Deux initiatives pétries de bon sentiment, mais…

Le 25 septembre prochain, le peuple suisse devra à nouveau se prononcer sur deux initiatives qui veulent remettre en question un système suisse, qui fonctionne bien et que le monde entier nous envie.

La première initiative, «Economie verte», souhaite une économie durable et fondée sur une gestion efficiente des ressources. Une telle volonté ne peut que susciter la sympathie. Tout le monde souhaite une meilleure utilisation des ressources, une limitation des déchets et une préservation de notre environnement pour les générations futures. Les choses se gâtent quand on examine concrètement les propositions du Parti écologiste, et notamment l’article proposé dans les dispositions transitoires de la Constitution: «L’empreinte écologique de la Suisse est réduite d’ici à 2050 de manière que, extrapolée à la population mondiale, elle ne dépasse pas un équivalent planète.» En français courant, cela signifie que notre pays doit diviser par trois sa consommation de ressources naturelles dans les 34 prochaines années. Réduire de 2/3 la consommation d’énergies, de métaux, de matériaux de construction et d’une large partie de nos aliments. Certains parlent d’une initiative pire qu’Ecopop; on n’en est pas loin. Alors même que la Suisse figure déjà régulièrement en tête des classements internationaux relatifs au développement durable, le Conseil fédéral relève qu’il devrait prendre des mesures radicales supplémentaires (taxes, réglementation, interdictions), avec des incidences négatives sur la compétitivité, la croissance et l’emploi. A l’heure où de nombreux nuages s’amoncellent au-dessus de notre pays, une telle potion écologique serait désastreuse. Il faut voter NON à cette initiative excessive des Verts.

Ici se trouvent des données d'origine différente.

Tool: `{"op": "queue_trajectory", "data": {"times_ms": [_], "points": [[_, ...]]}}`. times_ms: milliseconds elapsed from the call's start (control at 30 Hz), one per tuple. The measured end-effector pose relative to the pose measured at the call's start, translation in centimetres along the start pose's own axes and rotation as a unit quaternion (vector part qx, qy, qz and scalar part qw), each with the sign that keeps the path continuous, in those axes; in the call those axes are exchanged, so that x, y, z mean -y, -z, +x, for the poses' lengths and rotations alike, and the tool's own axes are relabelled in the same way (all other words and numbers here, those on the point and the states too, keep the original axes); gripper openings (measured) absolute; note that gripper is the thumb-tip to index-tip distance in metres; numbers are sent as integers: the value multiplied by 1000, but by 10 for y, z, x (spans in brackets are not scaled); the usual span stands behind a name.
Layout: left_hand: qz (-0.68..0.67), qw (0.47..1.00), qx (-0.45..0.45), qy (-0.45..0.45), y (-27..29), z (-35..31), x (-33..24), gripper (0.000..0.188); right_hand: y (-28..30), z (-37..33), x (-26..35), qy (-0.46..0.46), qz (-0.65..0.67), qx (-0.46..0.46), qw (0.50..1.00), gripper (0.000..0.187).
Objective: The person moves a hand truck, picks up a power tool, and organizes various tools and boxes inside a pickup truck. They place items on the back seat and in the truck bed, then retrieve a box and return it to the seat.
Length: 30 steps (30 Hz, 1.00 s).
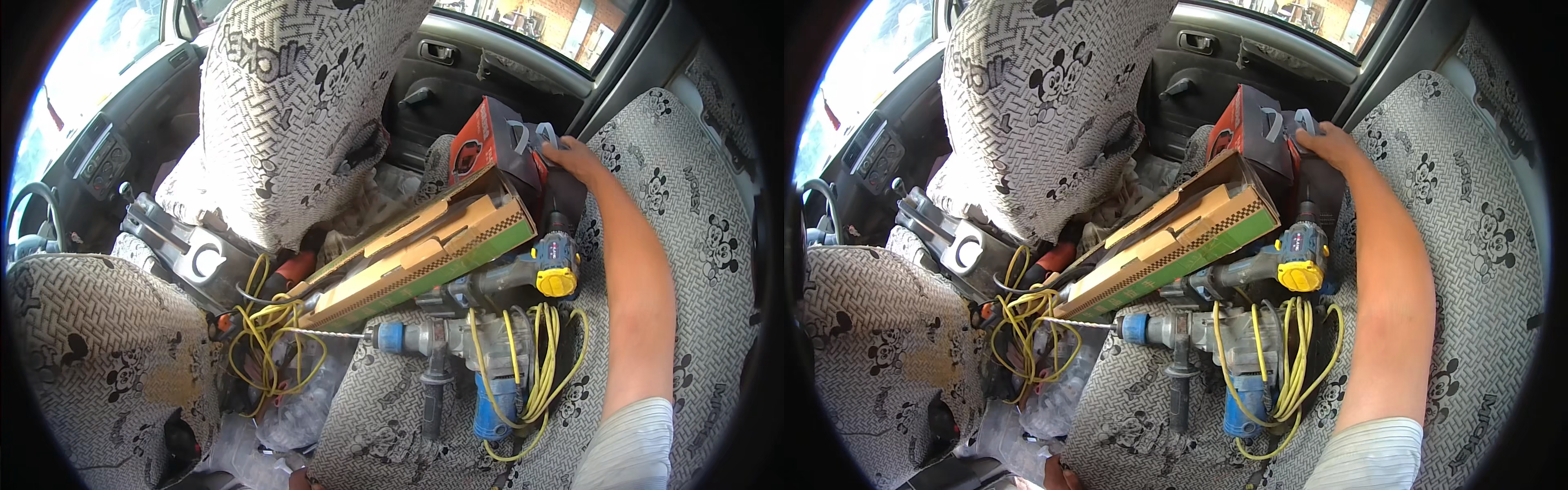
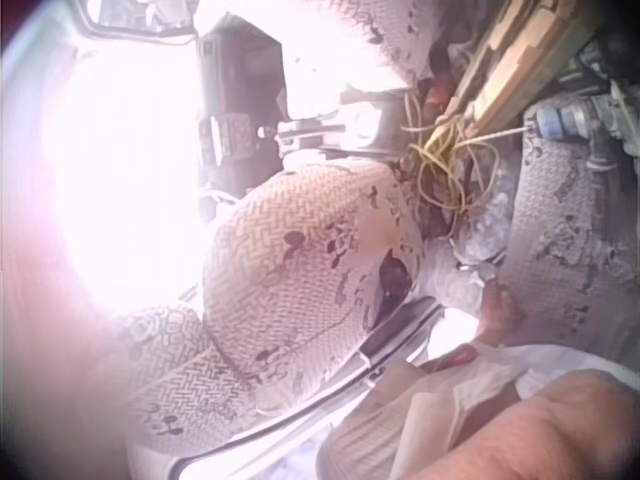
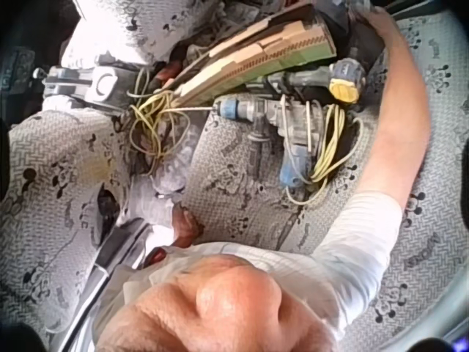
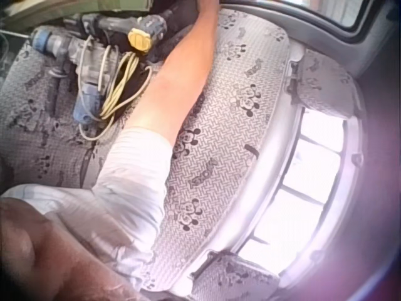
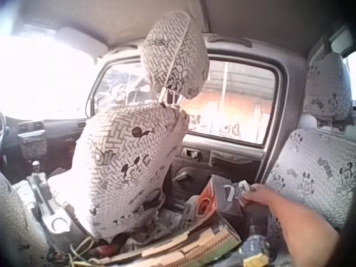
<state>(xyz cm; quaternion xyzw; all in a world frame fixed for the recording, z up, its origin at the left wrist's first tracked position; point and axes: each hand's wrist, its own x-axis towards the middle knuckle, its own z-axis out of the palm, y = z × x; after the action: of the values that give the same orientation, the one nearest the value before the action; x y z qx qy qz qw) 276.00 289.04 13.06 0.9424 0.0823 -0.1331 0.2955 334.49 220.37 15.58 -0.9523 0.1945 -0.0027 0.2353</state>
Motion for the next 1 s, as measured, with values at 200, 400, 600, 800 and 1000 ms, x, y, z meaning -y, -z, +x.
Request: {"op": "queue_trajectory", "data": {"times_ms": [200, 400, 600, 800, 1000], "points": [[-13, 998, 28, 50, 1, -6, -1, 65, 21, -37, 62, -75, 137, 219, 963, 86], [-40, 994, 38, 98, 6, 1, -15, 72, 20, -35, 48, -90, 152, 176, 968, 66], [1, 998, 41, 57, 1, -7, 5, 70, 32, -26, 36, -135, 157, 146, 967, 56], [10, 998, 23, 55, -6, -6, 12, 70, 21, -24, 17, -171, 371, 212, 888, 54], [26, 995, 58, 81, -4, -5, 6, 74, -17, -83, 18, -69, 292, 166, 939, 80]]}}
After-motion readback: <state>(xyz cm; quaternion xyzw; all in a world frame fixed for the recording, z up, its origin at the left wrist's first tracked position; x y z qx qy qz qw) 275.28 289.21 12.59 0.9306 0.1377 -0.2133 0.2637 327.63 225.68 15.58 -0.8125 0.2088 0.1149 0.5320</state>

Lancée par l’Union syndicale suisse (USS), l’initiative «AVSplus» ne se cache pas derrière des concepts aussi brumeux. Elle réclame simplement une augmentation de 10% de toutes les rentes AVS, une hausse qui s’adressera à tout le monde, des plus riches aux plus modestes. Ces derniers n’en verront toutefois pas grand-chose, car la hausse viendra en déduction de leurs prestations complémentaires, avec le risque de perdre en outre certaines aides (logement, assurance-maladie, Billag, etc.). Le risque principal de cette initiative réside toutefois dans ses conséquences financières. En 2014, et pour la première fois de son histoire, l’AVS a dépensé plus qu’elle n’a encaissé. Avec le vieillissement de la population, la proportion de rentiers AVS augmente plus vite que celle des travailleurs cotisants, d’où un problème structurel qui va s’accentuer avec les années et provoquer une perte de l’ordre de 7,5 milliards de francs à l’horizon 2030. Or, l’acceptation de l’initiative AVSplus obligerait à trouver chaque année un financement supplémentaire de 5,5 milliards de francs d’ici 2030. C’est simplement impossible. Afin d’assurer la pérennité de l’AVS, d’épargner les rentiers et de préserver les cotisants, il est nécessaire de repenser le système par une réforme structurelle totale – le projet Prévoyance 2020 actuellement en cours de traitement au Parlement fédéral – et non par une augmentation forfaitaire des rentes qui ne résoudra pas le problème de fond. Il faut voter NON à l’Initiative AVSplus.